**What you will do:**
Your answer must be the records below, printed exactly.

(Records from a data source)

▶

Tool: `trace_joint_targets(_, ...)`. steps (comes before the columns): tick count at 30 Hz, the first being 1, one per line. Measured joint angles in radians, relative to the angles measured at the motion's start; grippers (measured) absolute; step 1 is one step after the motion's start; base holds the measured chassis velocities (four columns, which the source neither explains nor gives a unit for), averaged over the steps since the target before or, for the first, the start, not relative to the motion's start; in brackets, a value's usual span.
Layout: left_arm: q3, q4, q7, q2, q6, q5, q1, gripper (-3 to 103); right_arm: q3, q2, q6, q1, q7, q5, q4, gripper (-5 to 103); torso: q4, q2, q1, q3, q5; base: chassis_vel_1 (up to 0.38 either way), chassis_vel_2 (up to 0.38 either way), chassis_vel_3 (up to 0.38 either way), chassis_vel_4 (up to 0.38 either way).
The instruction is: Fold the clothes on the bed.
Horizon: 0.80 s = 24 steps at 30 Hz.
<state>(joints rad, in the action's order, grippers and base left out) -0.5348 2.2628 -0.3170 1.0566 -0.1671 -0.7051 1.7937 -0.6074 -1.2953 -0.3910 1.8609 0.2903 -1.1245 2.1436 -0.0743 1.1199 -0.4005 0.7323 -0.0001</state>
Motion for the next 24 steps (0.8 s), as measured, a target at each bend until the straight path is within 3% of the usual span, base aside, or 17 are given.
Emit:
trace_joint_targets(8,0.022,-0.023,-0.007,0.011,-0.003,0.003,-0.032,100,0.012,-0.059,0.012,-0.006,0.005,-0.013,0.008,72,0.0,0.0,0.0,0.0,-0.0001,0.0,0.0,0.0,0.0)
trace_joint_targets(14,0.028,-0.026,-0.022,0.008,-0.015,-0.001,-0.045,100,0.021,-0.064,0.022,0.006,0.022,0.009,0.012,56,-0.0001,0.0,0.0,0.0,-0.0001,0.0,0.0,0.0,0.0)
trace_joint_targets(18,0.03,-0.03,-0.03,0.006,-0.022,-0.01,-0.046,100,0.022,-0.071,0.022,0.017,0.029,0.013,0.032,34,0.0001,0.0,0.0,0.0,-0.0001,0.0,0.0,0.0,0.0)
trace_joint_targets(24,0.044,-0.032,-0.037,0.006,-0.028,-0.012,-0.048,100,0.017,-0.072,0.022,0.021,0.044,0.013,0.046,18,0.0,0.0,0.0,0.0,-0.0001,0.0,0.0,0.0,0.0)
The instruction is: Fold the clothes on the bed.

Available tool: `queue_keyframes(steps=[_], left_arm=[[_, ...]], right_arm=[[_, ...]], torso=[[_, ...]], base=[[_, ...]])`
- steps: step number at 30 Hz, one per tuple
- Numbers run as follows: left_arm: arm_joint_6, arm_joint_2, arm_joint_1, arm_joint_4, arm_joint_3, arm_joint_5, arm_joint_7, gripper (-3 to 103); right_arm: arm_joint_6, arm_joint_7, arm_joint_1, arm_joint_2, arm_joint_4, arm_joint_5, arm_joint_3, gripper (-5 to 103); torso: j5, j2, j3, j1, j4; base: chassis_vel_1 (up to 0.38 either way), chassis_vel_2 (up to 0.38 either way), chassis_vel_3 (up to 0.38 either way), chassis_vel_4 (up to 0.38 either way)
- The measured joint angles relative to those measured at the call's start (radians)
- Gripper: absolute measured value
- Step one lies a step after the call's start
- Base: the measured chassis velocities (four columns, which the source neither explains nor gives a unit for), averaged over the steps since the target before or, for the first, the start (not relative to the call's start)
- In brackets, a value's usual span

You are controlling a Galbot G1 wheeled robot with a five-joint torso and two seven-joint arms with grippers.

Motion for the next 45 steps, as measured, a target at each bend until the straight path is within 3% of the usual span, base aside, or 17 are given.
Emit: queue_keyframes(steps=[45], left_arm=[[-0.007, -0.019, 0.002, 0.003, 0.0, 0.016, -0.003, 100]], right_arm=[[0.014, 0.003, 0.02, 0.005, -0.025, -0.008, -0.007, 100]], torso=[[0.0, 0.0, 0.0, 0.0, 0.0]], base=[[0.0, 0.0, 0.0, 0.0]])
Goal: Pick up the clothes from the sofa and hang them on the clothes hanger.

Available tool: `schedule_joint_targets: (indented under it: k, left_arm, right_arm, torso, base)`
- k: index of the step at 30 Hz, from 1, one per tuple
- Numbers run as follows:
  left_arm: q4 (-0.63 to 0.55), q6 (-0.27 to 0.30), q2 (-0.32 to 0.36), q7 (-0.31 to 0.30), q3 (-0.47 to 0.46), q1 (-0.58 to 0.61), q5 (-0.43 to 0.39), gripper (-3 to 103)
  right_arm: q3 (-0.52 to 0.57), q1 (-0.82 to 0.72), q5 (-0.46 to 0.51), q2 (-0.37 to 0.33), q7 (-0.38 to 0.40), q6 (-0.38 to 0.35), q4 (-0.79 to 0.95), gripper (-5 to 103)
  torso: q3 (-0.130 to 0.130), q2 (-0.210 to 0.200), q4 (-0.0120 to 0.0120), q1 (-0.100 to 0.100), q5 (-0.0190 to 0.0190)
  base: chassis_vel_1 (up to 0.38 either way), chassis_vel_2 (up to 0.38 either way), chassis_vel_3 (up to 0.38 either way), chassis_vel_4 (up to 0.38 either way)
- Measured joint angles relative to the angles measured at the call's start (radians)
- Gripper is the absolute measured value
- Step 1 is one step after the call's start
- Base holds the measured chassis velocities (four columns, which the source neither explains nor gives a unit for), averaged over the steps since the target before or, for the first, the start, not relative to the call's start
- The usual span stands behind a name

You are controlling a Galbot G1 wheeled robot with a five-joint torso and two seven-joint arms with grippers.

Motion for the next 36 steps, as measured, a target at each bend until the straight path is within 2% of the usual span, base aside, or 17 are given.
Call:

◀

**Written answer:**
Tool: `trace_joint_targets(_, ...)`. steps (comes before the columns): tick count at 30 Hz, the first being 1, one per line. Measured joint angles in radians, relative to the angles measured at the motion's start; grippers (measured) absolute; step 1 is one step after the motion's start; base holds the measured chassis velocities (four columns, which the source neither explains nor gives a unit for), averaged over the steps since the target before or, for the first, the start, not relative to the motion's start; in brackets, a value's usual span.
Layout: left_arm: q3, q4, q7, q2, q6, q5, q1, gripper (-3 to 103); right_arm: q3, q2, q6, q1, q7, q5, q4, gripper (-5 to 103); torso: q4, q2, q1, q3, q5; base: chassis_vel_1 (up to 0.38 either way), chassis_vel_2 (up to 0.38 either way), chassis_vel_3 (up to 0.38 either way), chassis_vel_4 (up to 0.38 either way).
The instruction is: Fold the clothes on the bed.
Horizon: 0.80 s = 24 steps at 30 Hz.
<state>(joints rad, in the action's order, grippers and base left out) -0.5348 2.2628 -0.3170 1.0566 -0.1671 -0.7051 1.7937 -0.6074 -1.2953 -0.3910 1.8609 0.2903 -1.1245 2.1436 -0.0743 1.1199 -0.4005 0.7323 -0.0001</state>
Motion for the next 24 steps (0.8 s), as measured, a target at each bend until the straight path is within 3% of the usual span, base aside, or 17 are given.
Emit:
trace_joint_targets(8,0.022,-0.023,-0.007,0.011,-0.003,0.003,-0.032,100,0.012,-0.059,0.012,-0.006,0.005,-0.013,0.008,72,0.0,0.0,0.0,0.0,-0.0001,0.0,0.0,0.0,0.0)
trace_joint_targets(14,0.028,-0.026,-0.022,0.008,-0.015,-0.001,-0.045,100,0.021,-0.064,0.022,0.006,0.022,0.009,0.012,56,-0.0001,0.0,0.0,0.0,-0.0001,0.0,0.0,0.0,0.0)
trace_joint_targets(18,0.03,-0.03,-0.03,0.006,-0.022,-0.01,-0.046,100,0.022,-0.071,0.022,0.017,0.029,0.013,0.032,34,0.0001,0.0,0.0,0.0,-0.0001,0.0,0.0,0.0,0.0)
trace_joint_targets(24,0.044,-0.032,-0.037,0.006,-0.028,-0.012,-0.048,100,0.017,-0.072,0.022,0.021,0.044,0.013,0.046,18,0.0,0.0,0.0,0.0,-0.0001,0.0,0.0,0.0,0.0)
The instruction is: Fold the clothes on the bed.

Available tool: `queue_keyframes(steps=[_], left_arm=[[_, ...]], right_arm=[[_, ...]], torso=[[_, ...]], base=[[_, ...]])`
- steps: step number at 30 Hz, one per tuple
- Numbers run as follows: left_arm: arm_joint_6, arm_joint_2, arm_joint_1, arm_joint_4, arm_joint_3, arm_joint_5, arm_joint_7, gripper (-3 to 103); right_arm: arm_joint_6, arm_joint_7, arm_joint_1, arm_joint_2, arm_joint_4, arm_joint_5, arm_joint_3, gripper (-5 to 103); torso: j5, j2, j3, j1, j4; base: chassis_vel_1 (up to 0.38 either way), chassis_vel_2 (up to 0.38 either way), chassis_vel_3 (up to 0.38 either way), chassis_vel_4 (up to 0.38 either way)
- The measured joint angles relative to those measured at the call's start (radians)
- Gripper: absolute measured value
- Step one lies a step after the call's start
- Base: the measured chassis velocities (four columns, which the source neither explains nor gives a unit for), averaged over the steps since the target before or, for the first, the start (not relative to the call's start)
- In brackets, a value's usual span

You are controlling a Galbot G1 wheeled robot with a five-joint torso and two seven-joint arms with grippers.

Motion for the next 45 steps, as measured, a target at each bend until the straight path is within 3% of the usual span, base aside, or 17 are given.
Emit: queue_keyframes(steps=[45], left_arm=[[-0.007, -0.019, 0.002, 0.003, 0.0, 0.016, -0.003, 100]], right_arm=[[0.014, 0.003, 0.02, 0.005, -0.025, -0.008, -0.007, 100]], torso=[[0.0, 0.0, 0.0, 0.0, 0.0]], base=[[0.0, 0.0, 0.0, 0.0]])
Goal: Pick up the clothes from the sofa and hang them on the clothes hanger.

Available tool: `schedule_joint_targets: (indented under it: k, left_arm, right_arm, torso, base)`
- k: index of the step at 30 Hz, from 1, one per tuple
- Numbers run as follows:
  left_arm: q4 (-0.63 to 0.55), q6 (-0.27 to 0.30), q2 (-0.32 to 0.36), q7 (-0.31 to 0.30), q3 (-0.47 to 0.46), q1 (-0.58 to 0.61), q5 (-0.43 to 0.39), gripper (-3 to 103)
  right_arm: q3 (-0.52 to 0.57), q1 (-0.82 to 0.72), q5 (-0.46 to 0.51), q2 (-0.37 to 0.33), q7 (-0.38 to 0.40), q6 (-0.38 to 0.35), q4 (-0.79 to 0.95), gripper (-5 to 103)
  torso: q3 (-0.130 to 0.130), q2 (-0.210 to 0.200), q4 (-0.0120 to 0.0120), q1 (-0.100 to 0.100), q5 (-0.0190 to 0.0190)
  base: chassis_vel_1 (up to 0.38 either way), chassis_vel_2 (up to 0.38 either way), chassis_vel_3 (up to 0.38 either way), chassis_vel_4 (up to 0.38 either way)
- Measured joint angles relative to the angles measured at the call's start (radians)
- Gripper is the absolute measured value
- Step 1 is one step after the call's start
- Base holds the measured chassis velocities (four columns, which the source neither explains nor gives a unit for), averaged over the steps since the target before or, for the first, the start, not relative to the call's start
- The usual span stands behind a name

You are controlling a Galbot G1 wheeled robot with a five-joint torso and two seven-joint arms with grippers.

Motion for the next 36 steps, as measured, a target at each bend until the straight path is within 2% of the usual span, base aside, or 17 are given.
Call:

The response to this exercise is complete.